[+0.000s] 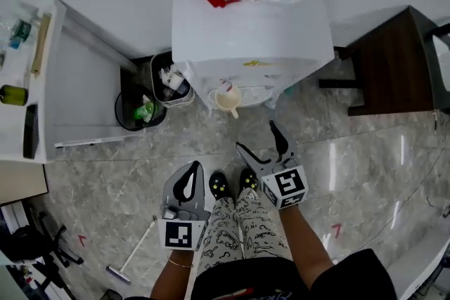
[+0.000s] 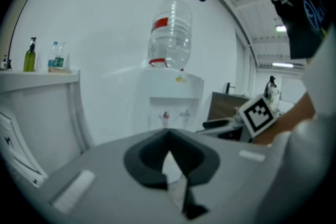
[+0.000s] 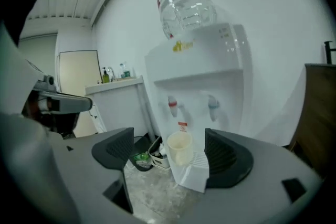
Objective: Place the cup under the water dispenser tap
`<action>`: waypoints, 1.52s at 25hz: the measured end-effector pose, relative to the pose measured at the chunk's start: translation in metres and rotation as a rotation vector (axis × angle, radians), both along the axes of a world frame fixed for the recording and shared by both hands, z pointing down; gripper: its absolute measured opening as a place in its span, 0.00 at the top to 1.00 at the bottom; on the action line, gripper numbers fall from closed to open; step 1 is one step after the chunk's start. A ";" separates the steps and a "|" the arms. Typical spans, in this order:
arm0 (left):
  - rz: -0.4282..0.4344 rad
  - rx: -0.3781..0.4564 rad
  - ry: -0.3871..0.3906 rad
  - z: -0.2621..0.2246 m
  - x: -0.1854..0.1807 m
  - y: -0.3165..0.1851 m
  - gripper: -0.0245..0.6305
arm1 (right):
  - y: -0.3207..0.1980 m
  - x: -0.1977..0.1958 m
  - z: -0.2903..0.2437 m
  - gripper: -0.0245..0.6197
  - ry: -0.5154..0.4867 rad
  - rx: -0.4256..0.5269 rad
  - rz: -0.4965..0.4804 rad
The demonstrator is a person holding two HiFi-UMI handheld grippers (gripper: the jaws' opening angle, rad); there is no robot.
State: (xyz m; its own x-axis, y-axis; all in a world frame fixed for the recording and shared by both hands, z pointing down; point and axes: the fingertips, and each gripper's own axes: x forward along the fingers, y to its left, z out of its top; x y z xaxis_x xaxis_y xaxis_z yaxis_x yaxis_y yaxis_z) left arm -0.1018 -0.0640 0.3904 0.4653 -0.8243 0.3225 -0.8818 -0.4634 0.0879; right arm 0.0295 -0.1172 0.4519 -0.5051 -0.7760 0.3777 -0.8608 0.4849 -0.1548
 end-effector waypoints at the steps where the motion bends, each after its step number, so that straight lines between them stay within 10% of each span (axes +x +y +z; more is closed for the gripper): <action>1: 0.015 0.010 -0.003 -0.021 0.002 0.003 0.97 | 0.010 0.002 -0.028 0.29 -0.007 0.009 -0.022; 4: 0.046 0.032 -0.010 -0.083 0.009 0.012 0.97 | 0.034 0.011 -0.116 0.92 -0.056 0.059 -0.049; 14: 0.201 0.171 0.000 -0.220 0.046 0.034 0.97 | 0.081 0.021 -0.286 0.94 -0.174 0.146 -0.095; 38: 0.233 0.165 -0.066 -0.223 0.050 0.056 0.97 | 0.104 0.010 -0.294 0.94 -0.226 0.122 -0.221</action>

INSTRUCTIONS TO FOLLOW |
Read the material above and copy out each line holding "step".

ANSWER SECTION |
`<action>`: waypoints, 1.52s at 25hz: the measured end-effector pose, relative to the pose measured at the chunk's start: translation in metres and rotation as a rotation vector (axis × angle, radians), both along the axes of a world frame fixed for the recording and shared by both hands, z pointing down; gripper: its absolute measured opening as a place in its span, 0.00 at the top to 1.00 at the bottom; on the action line, gripper numbers fall from closed to open; step 1 is one step after the chunk's start. A ";" separates the steps and a "|" the arms. Typical spans, in this order:
 end-effector waypoints at the steps where the motion bends, each after its step number, so that straight lines between them stay within 10% of each span (axes +x +y +z; more is closed for the gripper): <action>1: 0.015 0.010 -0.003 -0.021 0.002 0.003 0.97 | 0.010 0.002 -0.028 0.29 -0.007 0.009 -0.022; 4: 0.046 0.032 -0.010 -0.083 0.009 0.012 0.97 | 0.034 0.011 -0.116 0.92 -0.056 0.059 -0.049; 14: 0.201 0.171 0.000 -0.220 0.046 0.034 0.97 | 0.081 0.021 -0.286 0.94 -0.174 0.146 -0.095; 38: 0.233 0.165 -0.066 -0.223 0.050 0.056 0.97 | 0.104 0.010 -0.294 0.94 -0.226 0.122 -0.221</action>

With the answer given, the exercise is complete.